L’ispirazione l’ho avuta dalla difficoltà del periodo che stiamo vivendo, di non poter intrattenere rapporti di vicinanza, come eravamo da sempre abituati, se non in maniera “virtuale”, a cui, ora, purtroppo, siamo obbligati, con la speranza e l’augurio, però, che torneremo presto ad essere felici, a riabbracciarci e fare una grande festa, che duri anche più di un giorno, con i nostri amici.
Ora finalmente stiamo entrando nella “Fase 2” perché l’epidemia sta iniziando ad attenuarsi ma, purtroppo, dobbiamo, ancora, per molto, rispettare le regole di sicurezza, per far si che non si ritorni a quei momenti indescrivibili.
Questo periodo ci fa sicuramente riflettere su ciò che è importante nella vita, imparare ad apprezzare di più i valori e a capire che i rapporti umani sono una risorsa preziosa”.

A CORONAVIRUS

di Donato Berardini


Dice ca de forma tè cénte i chiù spine,
se te se appicceca n’golle è la fine.
Ste cunde pe glie vecchie è comme a na témbesta,
ma pe glie quatrane è tutta na festa:
è ne periode particolare,
s’è firme tutte
dalle grosse aziende aglie péquerale.
Povere a nu che ce avime a che fa,
na jettate n’derra, ma mo n’avima da rarrezzà!
Ce petime dicere sule “Té puzze arrabbià’!”,
ma penze ca ne fenime de peggiorà.
Mo comme a mo avima da prejà,
ca sule a Patraterne ne po ajjetà.
Dalla Cina è arrevate a Milane
i fine a nu c’è venute chiane chiane.
Quande ne sendavame parlà,
pariva ne cunde ca ne‘nze petiva avverà.
Glie scenziate i glie medeche ne stanne ad ajjetà
Però nu mo avima da collabborà
“Tutte dentre n’avima da stà’!”
I quande fenisce ste cunde né rendrime manghe pe ne crecà.
Ne sta a parì tante nire ca ogne jurne
ne fa venì a sespire,
i speriame ca la petime raqquentà
che tante orgoglie i felicità.
Comunque chemenzamene a rassequerà
ca glie cunde se stanne a resestemà
i ne petime rabbraccià.
Mo Pasquetta ne né la rescime a fa,
ma requerdeteve ca ferrajuste
che na partuccia i du fiaschette
fine azze jurne appresse remanime a cantà.

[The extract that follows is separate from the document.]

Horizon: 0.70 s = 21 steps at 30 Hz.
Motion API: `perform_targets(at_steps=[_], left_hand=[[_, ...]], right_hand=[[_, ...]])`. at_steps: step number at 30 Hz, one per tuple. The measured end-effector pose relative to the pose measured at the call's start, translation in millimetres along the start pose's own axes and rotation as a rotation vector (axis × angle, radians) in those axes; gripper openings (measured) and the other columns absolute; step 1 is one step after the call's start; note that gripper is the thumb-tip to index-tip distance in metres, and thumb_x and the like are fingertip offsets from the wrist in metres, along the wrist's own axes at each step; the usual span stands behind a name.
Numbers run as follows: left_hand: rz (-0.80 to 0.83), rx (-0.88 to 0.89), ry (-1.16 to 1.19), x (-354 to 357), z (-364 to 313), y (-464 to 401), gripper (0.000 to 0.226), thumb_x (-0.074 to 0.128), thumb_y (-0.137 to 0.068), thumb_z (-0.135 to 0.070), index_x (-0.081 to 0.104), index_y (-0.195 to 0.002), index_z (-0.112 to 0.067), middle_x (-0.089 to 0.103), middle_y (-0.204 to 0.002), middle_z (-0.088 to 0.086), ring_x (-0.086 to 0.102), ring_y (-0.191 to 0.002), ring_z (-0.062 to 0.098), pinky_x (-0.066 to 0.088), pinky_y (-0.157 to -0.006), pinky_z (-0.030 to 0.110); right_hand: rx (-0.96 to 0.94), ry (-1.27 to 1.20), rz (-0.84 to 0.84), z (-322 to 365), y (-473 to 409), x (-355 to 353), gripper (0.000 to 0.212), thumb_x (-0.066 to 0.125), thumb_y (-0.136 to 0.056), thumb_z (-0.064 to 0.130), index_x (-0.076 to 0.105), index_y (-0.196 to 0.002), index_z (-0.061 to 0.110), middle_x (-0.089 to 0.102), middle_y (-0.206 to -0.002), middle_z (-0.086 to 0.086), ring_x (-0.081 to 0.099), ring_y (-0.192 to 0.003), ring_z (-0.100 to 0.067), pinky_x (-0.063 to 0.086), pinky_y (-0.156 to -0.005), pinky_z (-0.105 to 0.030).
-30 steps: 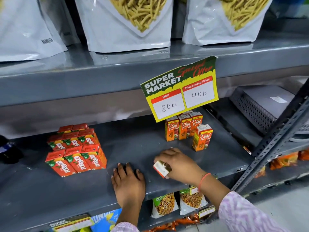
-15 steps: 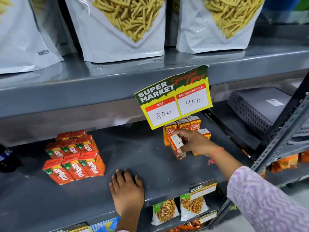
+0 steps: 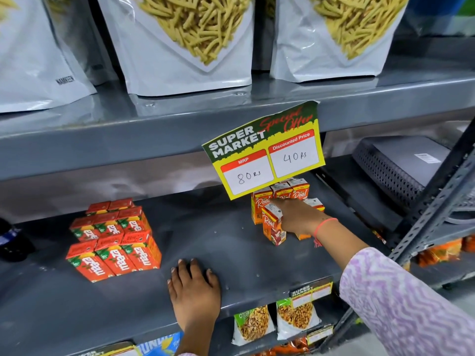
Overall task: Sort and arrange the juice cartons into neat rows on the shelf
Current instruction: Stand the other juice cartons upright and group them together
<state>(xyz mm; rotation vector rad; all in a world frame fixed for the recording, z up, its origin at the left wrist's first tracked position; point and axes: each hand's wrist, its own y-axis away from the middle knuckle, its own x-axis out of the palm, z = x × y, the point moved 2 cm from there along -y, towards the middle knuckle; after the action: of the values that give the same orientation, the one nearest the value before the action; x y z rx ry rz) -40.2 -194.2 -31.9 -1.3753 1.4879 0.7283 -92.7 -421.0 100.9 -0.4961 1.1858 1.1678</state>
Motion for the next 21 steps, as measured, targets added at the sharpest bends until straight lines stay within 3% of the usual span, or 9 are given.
perform_targets(at_steps=[4,8,12,21], left_hand=[[-0.009,0.005,-0.008,-0.2,-1.3,-0.1,0.060,0.024,-0.076,-0.039,0.059,-0.108,-0.003,0.057,-0.122,0.028,0.050,-0.115,0.047,0.037,-0.099,0.056],[-0.035,0.007,0.002,0.0,-2.2,0.4,0.056,0.028,-0.075,-0.036,0.060,-0.105,0.000,0.059,-0.117,0.030,0.052,-0.110,0.049,0.040,-0.096,0.058],[-0.019,0.010,0.001,-0.4,-1.9,0.4,0.056,0.028,-0.076,-0.036,0.059,-0.106,-0.001,0.059,-0.117,0.029,0.052,-0.111,0.049,0.039,-0.097,0.057],[0.034,0.019,0.008,-2.7,-1.1,-0.1,0.059,0.024,-0.078,-0.038,0.057,-0.110,-0.001,0.056,-0.122,0.029,0.049,-0.115,0.048,0.036,-0.100,0.056]], right_hand=[[0.037,0.053,-0.015,6.1,-0.6,-4.5,0.048,0.054,-0.087,0.026,0.043,-0.130,0.008,0.056,-0.129,-0.016,0.054,-0.115,-0.033,0.046,-0.088,-0.036],[0.089,0.160,-0.135,11.0,-2.8,-6.5,0.030,0.046,-0.089,0.018,0.055,-0.114,0.004,0.060,-0.120,-0.016,0.053,-0.113,-0.033,0.049,-0.089,-0.040],[0.148,0.308,-0.191,16.6,-3.0,-10.0,0.030,0.047,-0.088,0.018,0.056,-0.114,0.006,0.059,-0.121,-0.013,0.044,-0.122,-0.033,0.046,-0.092,-0.040],[0.131,0.328,-0.170,21.7,-3.2,-11.3,0.041,0.045,-0.085,0.010,0.052,-0.125,0.016,0.057,-0.129,-0.009,0.043,-0.124,-0.031,0.041,-0.098,-0.041]])
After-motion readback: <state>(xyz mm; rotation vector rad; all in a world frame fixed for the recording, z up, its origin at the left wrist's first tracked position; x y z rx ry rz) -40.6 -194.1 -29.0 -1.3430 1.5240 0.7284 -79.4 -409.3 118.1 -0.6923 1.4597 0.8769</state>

Un saliscendi di emozioni e di sentimenti, dalla paura alla sorpresa, dall’angoscia alla speranza, che ben sintetizza quello che, in tutti noi, da oltre due mesi, ci fa compagnia nelle nostre giornate di isolamento. Ma il finale è solo speranza e questo è un invito alla positività che nessuno poteva meglio esprimere se non un ragazzo, pardòn, un poeta di soli quindici anni.